- _Task instructions_
The full set of records needs to be retyped exactly.

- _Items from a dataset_

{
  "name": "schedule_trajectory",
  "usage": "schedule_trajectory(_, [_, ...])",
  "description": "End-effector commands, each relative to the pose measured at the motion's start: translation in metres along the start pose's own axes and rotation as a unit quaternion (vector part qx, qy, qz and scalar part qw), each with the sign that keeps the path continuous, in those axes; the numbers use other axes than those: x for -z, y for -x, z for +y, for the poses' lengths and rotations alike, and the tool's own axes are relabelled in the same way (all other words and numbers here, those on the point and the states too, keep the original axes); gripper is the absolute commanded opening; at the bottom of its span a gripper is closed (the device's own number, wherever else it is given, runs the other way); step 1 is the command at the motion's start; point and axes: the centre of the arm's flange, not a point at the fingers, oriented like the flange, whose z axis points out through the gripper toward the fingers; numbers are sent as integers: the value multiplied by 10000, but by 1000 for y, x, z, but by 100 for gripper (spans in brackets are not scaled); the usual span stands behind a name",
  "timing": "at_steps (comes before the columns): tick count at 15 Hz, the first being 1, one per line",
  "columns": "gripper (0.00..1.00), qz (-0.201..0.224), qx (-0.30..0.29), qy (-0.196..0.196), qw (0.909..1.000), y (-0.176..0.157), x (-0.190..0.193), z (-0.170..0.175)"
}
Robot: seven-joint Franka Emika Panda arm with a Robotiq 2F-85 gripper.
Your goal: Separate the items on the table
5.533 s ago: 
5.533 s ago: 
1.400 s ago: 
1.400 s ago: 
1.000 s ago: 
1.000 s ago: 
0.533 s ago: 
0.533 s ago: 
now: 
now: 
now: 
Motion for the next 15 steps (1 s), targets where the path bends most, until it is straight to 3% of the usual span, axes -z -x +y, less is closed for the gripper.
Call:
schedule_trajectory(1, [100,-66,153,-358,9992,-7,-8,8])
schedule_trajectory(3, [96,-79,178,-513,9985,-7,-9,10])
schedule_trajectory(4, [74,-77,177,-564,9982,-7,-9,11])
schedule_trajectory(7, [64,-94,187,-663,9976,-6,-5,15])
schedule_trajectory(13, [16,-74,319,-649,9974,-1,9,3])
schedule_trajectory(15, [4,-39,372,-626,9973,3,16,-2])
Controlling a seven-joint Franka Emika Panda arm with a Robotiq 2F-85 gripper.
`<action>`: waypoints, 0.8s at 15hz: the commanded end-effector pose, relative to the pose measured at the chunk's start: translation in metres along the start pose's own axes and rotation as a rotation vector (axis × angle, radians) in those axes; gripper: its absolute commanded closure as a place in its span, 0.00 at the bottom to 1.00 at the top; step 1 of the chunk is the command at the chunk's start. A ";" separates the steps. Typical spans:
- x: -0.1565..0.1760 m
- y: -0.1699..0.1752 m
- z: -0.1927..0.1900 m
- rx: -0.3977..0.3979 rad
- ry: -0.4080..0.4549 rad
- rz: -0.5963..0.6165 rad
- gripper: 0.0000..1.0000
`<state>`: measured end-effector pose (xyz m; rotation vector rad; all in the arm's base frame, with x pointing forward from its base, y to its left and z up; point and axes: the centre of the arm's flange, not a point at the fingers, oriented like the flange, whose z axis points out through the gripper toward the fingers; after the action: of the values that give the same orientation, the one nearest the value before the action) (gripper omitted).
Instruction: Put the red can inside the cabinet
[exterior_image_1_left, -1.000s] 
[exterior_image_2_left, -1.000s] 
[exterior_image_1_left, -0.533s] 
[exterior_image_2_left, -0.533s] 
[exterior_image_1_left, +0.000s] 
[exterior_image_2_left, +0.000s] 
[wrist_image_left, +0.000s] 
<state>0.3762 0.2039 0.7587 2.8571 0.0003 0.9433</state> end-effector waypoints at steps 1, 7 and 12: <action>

- _Exercise response_
{
  "name": "schedule_trajectory",
  "usage": "schedule_trajectory(_, [_, ...])",
  "description": "End-effector commands, each relative to the pose measured at the motion's start: translation in metres along the start pose's own axes and rotation as a unit quaternion (vector part qx, qy, qz and scalar part qw), each with the sign that keeps the path continuous, in those axes; the numbers use other axes than those: x for -z, y for -x, z for +y, for the poses' lengths and rotations alike, and the tool's own axes are relabelled in the same way (all other words and numbers here, those on the point and the states too, keep the original axes); gripper is the absolute commanded opening; at the bottom of its span a gripper is closed (the device's own number, wherever else it is given, runs the other way); step 1 is the command at the motion's start; point and axes: the centre of the arm's flange, not a point at the fingers, oriented like the flange, whose z axis points out through the gripper toward the fingers; numbers are sent as integers: the value multiplied by 10000, but by 1000 for y, x, z, but by 100 for gripper (spans in brackets are not scaled); the usual span stands behind a name",
  "timing": "at_steps (comes before the columns): tick count at 15 Hz, the first being 1, one per line",
  "columns": "gripper (0.00..1.00), qz (-0.201..0.224), qx (-0.30..0.29), qy (-0.196..0.196), qw (0.909..1.000), y (-0.176..0.157), x (-0.190..0.193), z (-0.170..0.175)"
}
Robot: seven-joint Franka Emika Panda arm with a Robotiq 2F-85 gripper.
Your goal: Separate the items on the table
5.533 s ago: 
5.533 s ago: 
1.400 s ago: 
1.400 s ago: 
1.000 s ago: 
1.000 s ago: 
0.533 s ago: 
0.533 s ago: 
now: 
now: 
now: 
Motion for the next 15 steps (1 s), targets where the path bends most, until it is straight to 3% of the usual span, axes -z -x +y, less is closed for the gripper.
Call:
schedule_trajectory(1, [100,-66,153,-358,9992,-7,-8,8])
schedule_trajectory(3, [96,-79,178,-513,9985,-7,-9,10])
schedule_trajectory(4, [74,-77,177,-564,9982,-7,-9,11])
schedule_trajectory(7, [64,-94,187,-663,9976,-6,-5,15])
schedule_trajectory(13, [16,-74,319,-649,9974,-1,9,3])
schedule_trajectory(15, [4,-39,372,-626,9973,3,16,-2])
Controlling a seven-joint Franka Emika Panda arm with a Robotiq 2F-85 gripper.
`<action>`: waypoints, 0.8s at 15hz: the commanded end-effector pose, relative to the pose measured at the chunk's start: translation in metres along the start pose's own axes and rotation as a rotation vector (axis × angle, radians) in those axes; gripper: its absolute commanded closure as a place in its span, 0.00 at the bottom to 1.00 at the top; step 1 of the chunk is the command at the chunk's start. A ";" separates the steps. Typical spans:
- x: -0.1565..0.1760 m
- y: -0.1699..0.1752 m
- z: -0.1927..0.1900 m
- rx: -0.3977..0.3979 rad
- ry: -0.4080..0.4549 rad
- rz: -0.5963..0.6165 rad
- gripper: 0.0000..1.0000
`<state>`: measured end-effector pose (xyz m; rotation vector rad; all in the arm's base frame, with x pointing forward from its base, y to its left and z up; point and axes: the centre of the arm's flange, not a point at the fingers, oriented like the flange, whose z axis points out through the gripper toward the fingers; after the action: of the values that give the same orientation, the one nearest the value before the action) (gripper omitted).
Instruction: Put the red can inside the cabinet
[exterior_image_1_left, -1.000s] 
[exterior_image_2_left, -1.000s] 
[exterior_image_1_left, -0.533s] 
[exterior_image_2_left, -0.533s] 
[exterior_image_1_left, +0.000s] 
[exterior_image_2_left, +0.000s] 
[wrist_image_left, +0.000s] 
<state>0.3762 0.2039 0.7587 2.8571 0.0003 0.9433</state> end-effector waypoints at steps 1, 7 and 12: <action>

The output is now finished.